*WHAT THE EXERCISE ASKS*
Return the following from the records below: each line, word for word, starting with the line that contains "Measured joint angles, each" and going on through the line that contains "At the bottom", with nothing outside that range.

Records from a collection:
● ● ● ● ●

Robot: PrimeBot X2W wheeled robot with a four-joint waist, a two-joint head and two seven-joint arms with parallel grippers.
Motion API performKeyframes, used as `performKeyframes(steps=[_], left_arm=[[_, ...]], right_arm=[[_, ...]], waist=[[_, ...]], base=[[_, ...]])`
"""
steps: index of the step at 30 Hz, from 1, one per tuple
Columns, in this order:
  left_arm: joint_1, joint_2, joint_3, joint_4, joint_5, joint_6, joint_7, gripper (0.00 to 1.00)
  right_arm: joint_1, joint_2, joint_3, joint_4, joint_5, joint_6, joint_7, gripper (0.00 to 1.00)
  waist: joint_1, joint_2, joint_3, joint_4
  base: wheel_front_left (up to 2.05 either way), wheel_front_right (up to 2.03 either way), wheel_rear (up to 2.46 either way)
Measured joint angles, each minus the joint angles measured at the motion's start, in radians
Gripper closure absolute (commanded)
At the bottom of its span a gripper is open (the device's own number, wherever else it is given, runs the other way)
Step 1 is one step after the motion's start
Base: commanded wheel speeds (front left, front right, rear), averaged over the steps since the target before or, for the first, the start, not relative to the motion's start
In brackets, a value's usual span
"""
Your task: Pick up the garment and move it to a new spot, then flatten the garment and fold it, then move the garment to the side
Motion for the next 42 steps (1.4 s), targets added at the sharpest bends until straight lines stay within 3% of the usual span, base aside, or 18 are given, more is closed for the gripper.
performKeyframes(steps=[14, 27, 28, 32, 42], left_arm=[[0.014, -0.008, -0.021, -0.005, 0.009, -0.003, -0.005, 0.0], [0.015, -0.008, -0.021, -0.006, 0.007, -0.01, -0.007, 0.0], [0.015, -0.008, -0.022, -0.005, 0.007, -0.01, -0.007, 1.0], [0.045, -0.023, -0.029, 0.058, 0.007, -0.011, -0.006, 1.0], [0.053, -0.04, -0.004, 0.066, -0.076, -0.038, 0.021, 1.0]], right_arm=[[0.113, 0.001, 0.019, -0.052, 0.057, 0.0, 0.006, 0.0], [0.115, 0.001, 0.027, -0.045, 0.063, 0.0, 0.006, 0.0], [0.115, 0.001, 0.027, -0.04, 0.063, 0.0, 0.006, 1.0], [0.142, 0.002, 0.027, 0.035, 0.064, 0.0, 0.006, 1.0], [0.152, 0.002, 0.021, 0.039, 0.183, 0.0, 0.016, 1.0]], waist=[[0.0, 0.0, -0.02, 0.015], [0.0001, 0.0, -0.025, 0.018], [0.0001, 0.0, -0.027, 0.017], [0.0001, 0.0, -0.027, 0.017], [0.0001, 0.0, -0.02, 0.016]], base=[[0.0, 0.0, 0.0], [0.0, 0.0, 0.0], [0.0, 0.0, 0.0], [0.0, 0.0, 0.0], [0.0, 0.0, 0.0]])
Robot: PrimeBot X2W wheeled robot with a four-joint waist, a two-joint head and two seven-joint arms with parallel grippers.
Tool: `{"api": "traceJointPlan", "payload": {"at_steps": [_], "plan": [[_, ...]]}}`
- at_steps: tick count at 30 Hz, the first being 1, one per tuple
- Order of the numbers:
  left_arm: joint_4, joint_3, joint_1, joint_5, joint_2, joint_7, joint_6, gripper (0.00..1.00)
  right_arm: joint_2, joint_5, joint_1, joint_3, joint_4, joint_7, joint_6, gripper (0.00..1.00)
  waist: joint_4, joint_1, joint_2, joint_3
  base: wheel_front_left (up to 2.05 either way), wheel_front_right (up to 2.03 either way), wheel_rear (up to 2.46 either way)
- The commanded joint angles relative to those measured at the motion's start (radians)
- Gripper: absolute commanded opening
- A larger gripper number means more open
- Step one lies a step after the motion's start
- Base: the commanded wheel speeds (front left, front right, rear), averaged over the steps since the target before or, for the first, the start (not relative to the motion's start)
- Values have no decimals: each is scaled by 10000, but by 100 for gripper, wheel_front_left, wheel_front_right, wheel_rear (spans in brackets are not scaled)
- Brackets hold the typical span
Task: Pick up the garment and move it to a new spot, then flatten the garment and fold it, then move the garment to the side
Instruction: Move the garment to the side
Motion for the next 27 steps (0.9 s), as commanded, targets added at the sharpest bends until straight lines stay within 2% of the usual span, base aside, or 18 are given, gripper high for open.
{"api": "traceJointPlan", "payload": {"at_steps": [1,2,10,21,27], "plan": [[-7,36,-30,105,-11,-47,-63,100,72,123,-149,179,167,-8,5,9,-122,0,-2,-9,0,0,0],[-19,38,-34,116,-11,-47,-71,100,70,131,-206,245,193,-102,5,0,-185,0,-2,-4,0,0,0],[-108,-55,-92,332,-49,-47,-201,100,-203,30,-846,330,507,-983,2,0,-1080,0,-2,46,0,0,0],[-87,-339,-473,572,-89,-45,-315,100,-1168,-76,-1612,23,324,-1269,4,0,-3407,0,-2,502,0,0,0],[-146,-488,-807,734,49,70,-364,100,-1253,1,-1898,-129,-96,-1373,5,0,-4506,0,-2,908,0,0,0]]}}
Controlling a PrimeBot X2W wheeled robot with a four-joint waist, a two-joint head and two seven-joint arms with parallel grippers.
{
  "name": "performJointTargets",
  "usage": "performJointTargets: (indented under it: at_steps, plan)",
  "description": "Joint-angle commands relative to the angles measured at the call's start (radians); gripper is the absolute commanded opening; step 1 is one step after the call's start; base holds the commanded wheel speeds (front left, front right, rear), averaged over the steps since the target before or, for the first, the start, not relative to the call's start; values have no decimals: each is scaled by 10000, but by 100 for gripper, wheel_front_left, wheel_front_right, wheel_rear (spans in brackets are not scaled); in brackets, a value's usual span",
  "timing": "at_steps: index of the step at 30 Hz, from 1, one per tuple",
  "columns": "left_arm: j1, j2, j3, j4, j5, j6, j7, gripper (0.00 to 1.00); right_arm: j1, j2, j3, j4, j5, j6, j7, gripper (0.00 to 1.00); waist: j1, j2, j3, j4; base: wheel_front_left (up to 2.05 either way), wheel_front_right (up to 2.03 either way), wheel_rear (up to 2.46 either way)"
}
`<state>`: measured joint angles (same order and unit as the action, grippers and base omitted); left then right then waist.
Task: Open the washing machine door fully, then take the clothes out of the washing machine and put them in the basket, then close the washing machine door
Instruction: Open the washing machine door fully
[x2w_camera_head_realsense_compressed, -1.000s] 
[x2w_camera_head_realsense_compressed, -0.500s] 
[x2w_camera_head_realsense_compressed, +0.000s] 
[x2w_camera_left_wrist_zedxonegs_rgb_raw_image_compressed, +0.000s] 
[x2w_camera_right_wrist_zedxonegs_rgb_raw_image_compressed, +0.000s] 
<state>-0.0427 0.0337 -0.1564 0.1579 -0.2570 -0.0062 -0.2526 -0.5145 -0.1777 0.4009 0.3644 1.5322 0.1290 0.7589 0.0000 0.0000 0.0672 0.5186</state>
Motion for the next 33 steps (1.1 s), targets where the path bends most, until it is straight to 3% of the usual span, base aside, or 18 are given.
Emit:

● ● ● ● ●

*OUTPUT OF THE EXERCISE*
Measured joint angles, each minus the joint angles measured at the motion's start, in radians
Gripper closure absolute (commanded)
At the bottom of its span a gripper is open (the device's own number, wherever else it is given, runs the other way)

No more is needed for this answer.